Where d is an integer, and we want the hypercubic permutation on fixed position j. For example we have p = 8 and d = 3, then:

| j = 0         | j = 1                 | j = 2                 |
|---------------|-----------------------|-----------------------|
| 0=000 ↔ 001=1 | $0 \leftrightarrow 2$ | $0 \leftrightarrow 4$ |
| 2=010 ↔ 011=3 | 1 ↔ 3                 | 1 ↔ 5                 |
| 4=100 ↔ 101=5 | 4 ↔ 6                 | 2 ↔ 6                 |
| 6=110 ↔ 111=7 | 5 ↔ 7                 | $3 \leftrightarrow 7$ |

Figure 4: Hypercubic permutation

In this case, j = 0 refers to change 1 bit in the 0 position, which is the last bit of the string.
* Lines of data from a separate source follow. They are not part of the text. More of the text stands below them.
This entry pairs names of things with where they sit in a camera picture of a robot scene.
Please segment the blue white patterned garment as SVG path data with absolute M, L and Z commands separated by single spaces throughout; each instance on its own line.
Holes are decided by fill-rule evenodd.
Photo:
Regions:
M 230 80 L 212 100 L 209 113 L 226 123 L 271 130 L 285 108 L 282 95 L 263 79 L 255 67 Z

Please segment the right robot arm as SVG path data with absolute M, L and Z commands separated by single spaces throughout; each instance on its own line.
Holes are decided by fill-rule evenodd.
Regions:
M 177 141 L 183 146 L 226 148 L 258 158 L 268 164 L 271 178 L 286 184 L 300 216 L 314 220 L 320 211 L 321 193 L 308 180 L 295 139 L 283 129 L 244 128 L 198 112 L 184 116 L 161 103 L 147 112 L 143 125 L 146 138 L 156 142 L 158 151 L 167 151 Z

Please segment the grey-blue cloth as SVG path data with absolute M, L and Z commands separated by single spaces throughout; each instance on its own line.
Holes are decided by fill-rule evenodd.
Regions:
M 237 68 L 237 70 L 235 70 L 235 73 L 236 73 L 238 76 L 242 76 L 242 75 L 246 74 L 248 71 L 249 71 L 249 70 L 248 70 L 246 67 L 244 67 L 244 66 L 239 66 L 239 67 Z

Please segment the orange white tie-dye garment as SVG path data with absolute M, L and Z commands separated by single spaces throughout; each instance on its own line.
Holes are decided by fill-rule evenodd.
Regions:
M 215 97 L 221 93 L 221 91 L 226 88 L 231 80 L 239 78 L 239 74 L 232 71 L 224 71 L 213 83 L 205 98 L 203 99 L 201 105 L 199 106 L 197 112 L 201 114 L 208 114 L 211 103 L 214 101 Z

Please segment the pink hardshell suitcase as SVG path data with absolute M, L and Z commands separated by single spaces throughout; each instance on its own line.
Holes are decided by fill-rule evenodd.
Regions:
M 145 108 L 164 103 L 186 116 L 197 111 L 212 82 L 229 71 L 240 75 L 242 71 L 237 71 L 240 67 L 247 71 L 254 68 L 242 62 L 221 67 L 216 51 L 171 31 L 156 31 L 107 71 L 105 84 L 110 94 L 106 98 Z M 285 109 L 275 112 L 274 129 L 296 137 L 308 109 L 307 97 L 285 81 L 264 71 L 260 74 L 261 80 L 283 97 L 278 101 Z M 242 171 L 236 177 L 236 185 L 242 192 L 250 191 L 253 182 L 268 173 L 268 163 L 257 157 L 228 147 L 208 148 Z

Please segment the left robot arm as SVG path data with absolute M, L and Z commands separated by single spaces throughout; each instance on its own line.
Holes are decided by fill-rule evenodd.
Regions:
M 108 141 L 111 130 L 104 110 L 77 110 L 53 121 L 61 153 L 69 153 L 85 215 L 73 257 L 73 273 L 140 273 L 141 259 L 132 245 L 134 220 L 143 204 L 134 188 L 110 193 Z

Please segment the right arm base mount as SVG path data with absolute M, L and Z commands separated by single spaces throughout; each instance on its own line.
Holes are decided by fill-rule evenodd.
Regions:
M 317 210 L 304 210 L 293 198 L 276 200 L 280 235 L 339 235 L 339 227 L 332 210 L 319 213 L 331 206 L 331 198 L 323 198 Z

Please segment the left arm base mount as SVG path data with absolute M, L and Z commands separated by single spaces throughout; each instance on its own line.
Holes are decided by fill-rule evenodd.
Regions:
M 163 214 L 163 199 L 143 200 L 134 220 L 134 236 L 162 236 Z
Similar with j = 1 and j = 2 cases.

### 4.3 Hypercubic Permutations Example

The example below is using hypercubic permutations to find the sum of n numbers.

```
Algorithm (for P<sub>i</sub>)
sum ← add local n/p numbers
for j=0 to d-1 do

   if ((rank AND 2<sup>j</sup>) ≠ 0)
       { send sum to (rank XOR 2<sup>j</sup>); exit; }
       else
            receive sum' from (rank XOR 2<sup>j</sup>)
            sum = sum + sum'
endfor
if (rank=0)
            print sum
```

Figure 5: Algorithm



Figure 6: Result

For the AND operation, here is a quick recap:

| A (Input) | B (Input) | A AND B (Output) |
|-----------|-----------|------------------|
| 0         | 0         | 0                |
| 0         | 1         | 0                |
| 1         | О         | 0                |
| 1         | 1         | 1                |

Figure 7: AND Operation

In the algorithm, AND operation is used determine whether the  $j^{th}$  position in the processor bit string has the bit as 1.

For the XOR operation, here is a quick recap:



Figure 8: XOR Operation

In the algorithm, XOR is used for the value transfer between the processors. For example  $P_1$  to  $P_0$ ,  $P_3$  to  $P_2$ ,  $P_4$  to  $P_0$  and so on.